Visori per realtà virtuale: dai games ai film il prezzo non fa la differenza
I Visori per realtà virtuale stanno sviluppandosi in questi mesi, soprattutto come vendite. Il settore è uno di quelli in cui il prezzo non fa la differenza, sopratutto per come saranno
La realtà virtuale sta imponendo i suoi strumenti soprattutto grazie all’uso dei videogiochi. Il mondo videoludico è infatti quello che trascina più velocemente le innovazioni tecnologiche consumer per un pubblico giovane, mentre dall’altra parte si deve confrontare con un oggetto che trascina le innovazioni per un pubblico adulto e femminile. Ossia il cellulare (leggi su Idealo tutte le differenze).
Da questa collisione è nata la possibilità di usare il cellulare come strumento della realtà virtuale.
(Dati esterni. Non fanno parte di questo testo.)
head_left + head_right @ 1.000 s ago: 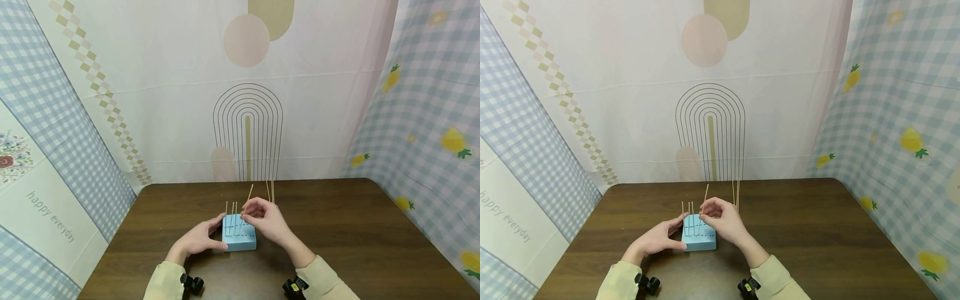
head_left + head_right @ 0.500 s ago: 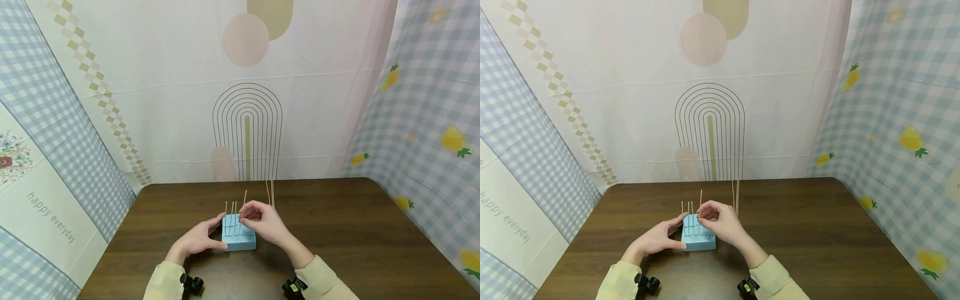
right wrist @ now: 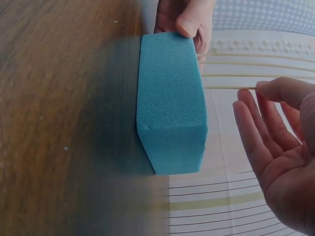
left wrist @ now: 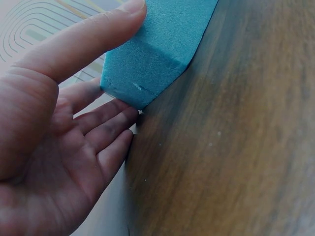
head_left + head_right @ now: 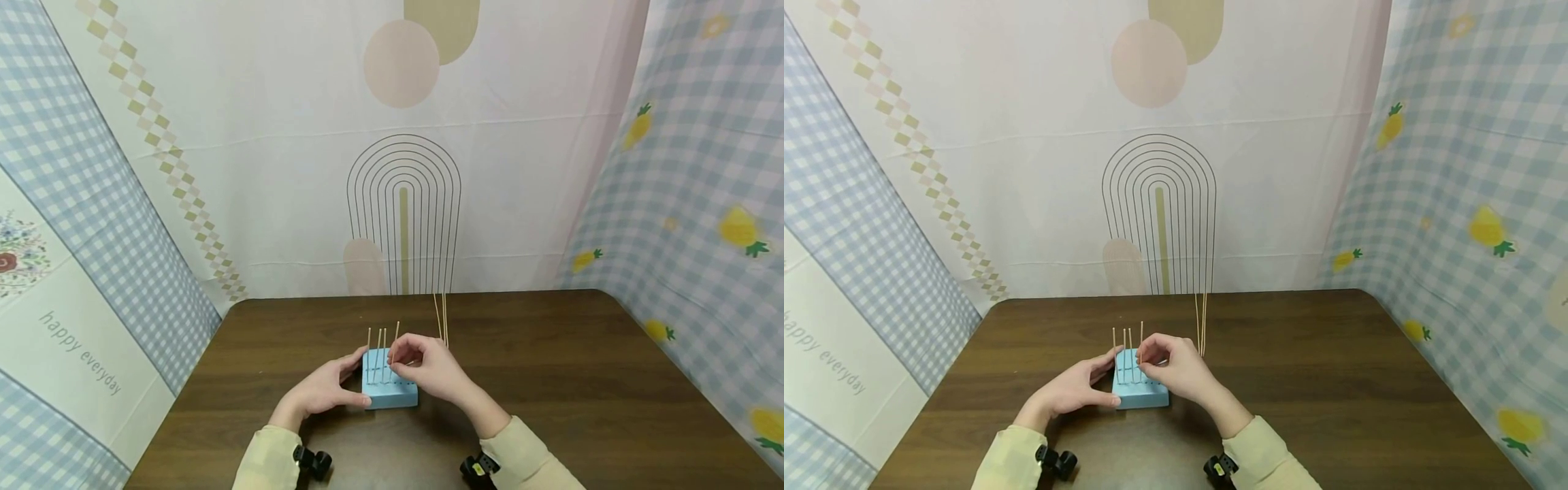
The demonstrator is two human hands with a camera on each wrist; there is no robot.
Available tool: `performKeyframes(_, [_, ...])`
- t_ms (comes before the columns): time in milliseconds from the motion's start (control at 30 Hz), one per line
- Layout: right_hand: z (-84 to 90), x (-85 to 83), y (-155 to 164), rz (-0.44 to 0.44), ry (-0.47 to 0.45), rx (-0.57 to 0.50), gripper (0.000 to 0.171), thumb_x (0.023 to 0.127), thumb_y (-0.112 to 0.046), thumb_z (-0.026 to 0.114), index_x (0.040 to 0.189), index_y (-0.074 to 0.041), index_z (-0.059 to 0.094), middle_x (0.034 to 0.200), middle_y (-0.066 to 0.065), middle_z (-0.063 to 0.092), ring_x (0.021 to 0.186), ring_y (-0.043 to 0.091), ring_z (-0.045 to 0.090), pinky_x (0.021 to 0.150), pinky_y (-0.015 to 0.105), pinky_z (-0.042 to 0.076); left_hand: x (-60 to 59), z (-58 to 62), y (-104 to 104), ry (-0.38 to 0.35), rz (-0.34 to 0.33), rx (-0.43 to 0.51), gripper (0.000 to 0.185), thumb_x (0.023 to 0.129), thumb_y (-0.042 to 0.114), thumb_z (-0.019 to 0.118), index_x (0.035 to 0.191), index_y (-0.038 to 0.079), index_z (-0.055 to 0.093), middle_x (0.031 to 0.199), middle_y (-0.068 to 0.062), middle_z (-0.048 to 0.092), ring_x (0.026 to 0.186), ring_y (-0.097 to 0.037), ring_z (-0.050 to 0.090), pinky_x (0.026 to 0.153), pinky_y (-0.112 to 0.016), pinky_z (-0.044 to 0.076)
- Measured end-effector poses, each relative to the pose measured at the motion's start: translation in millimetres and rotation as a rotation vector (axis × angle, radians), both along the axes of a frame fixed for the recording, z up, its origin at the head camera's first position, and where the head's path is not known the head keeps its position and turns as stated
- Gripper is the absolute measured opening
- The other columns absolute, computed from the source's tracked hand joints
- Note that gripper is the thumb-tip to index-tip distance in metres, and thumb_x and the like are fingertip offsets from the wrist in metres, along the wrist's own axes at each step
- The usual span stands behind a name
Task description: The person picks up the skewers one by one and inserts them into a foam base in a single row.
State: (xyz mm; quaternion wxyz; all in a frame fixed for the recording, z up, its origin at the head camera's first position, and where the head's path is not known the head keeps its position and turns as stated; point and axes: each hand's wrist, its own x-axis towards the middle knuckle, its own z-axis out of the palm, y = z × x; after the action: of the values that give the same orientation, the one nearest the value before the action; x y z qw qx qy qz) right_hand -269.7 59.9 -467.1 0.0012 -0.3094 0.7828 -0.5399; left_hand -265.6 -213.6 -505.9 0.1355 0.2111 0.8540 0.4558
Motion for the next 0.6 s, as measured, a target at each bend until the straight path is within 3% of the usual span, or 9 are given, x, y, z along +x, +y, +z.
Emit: performKeyframes(600, [-6.7, -1.6, -0.8, 0.007, 0.03, 0.089, 0.017, 0.095, -0.004, 0.081, 0.099, -0.019, 0.074, 0.091, -0.01, 0.072, 0.082, 0.011, 0.067, 0.072, 0.029, 0.058, -0.1, 1.1, -0.4, -0.008, -0.003, -0.001, 0.107, 0.088, 0.04, 0.09, 0.17, 0.01, 0.029, 0.171, -0.01, 0.037, 0.155, -0.029, 0.038, 0.124, -0.055, 0.032])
Ovvero il cellulare si posiziona davanti agli occhi e da lì si accede ad una realtà suppletiva.
Le aziende che più stanno sperimentando questo segmento di mercato sono Samsung, Facebook e Htc. Secondo le statistiche di Business Insider nel 2020 il mercato dei visori VR (Virtual Reality) raggiungerà 2,8 miliardi di dollari.
Praticità. La Samsung ha creato Samsung Gear VR, ad un prezzo che oscilla tra 100 e 130 euro permettendo di accedere a vari giochi in modalità aumentata. Con tre sensori - accelerometro, giroscopio e prossimità - permette di immergersi in giochi come “Finding Monster”, “Lands End”, “Daydream Blue”. C’è anche la possibilità di sfogliare la library delle serie tv di Netflix, ovviamente in modalità bidimensionale.
Staticità. Facebook sta optando per Oculus Rift, che permettono di accedere a game come “Adrift”, “Dead Secret” in modalità interattiva. Nonostante lo schermo a 7 pollici, il limite e l’usabilità: vanno collegati ad un PC (non Mac), istallare l’applicazione, lanciare il file OculusSetup.exe, creare un account, inserire una carta di credito anche se alcuni giochi e applicazioni sono gratuite. I requisiti del PC sono scheda grafica NVIDIA GTX 970 o AMD R9 290, Processore Intel i5-4590, memoria RAM di 8GB+ RAM. Il costo è 699 euro.
Innovazione. L’azienda più innovativa è HTC, che con HTC Vive propone un sistema in continua evoluzione. L’innovazione nasce dalle partnership avviate dall’azienda con società che producono poi contenuti fruibili dal visore Vive: c’è la Lionsgate che produce film come “Hunger Games”, Valve che produce giochi come “Half-Life”. Wevr, azienda di Venice (California) che si occupa di narrazioni in realtà virtuale, con tre cortometraggi “introiettati” nella sezione Virtual Arcade del Tribeca Film Festival di aprile 2016 a New York. Altro rapporto collaborativo è con Cloud Head Games, società che sviluppa la realtà virtuale oltre la semplice visualizzazione, concentrandosi sui cambiamenti delle convenzioni tradizionali di contenuti digitali: da un audio credibile alle dimensioni della stanza, dal movimento fisico al peso dell’oggetto che si tiene in mano, dalla locomozione al sistema di persistenza del volume. L’obiettivo è eliminare la “cinetosi”, o ''malattia da movimento’' che si verifica dopo spostamenti o viaggi su mezzi di trasporto come navi, aerei, treni, automobili: anche nella realtà virtuale si possono infatti stimolare in maniera eccessiva le strutture dell'equilibrio situate nell'orecchio interno, nell’apparato vestibolare.
Come si comprende, quest’ultimo prodotto dell’azienda di Taoyuan (Taiwan) è il più composito, proprio per le tridimensionalità che offre, Non a caso il prezzo è di 899 euro. Mentre utilizzando Oculus Rift si è quasi sempre seduti.
Alla domanda su cosa optare tra Oculus Rift e HTC Vive, la risposta è quindi nella terza scelta. È il Samsung Gear VR che spinge il mercato consumer, sia per il prezzo che per la reperibilità del prodotto. Anche se il prodotto dell’HTC si delinea come quello che sarà meglio intercettare le dinamiche della narrazione in realtà virtuale. Interagire in una sequenza del film di fronte all’attore preferito, giocare con il figlio in un mondo di fantasia letto finora solo in un libro.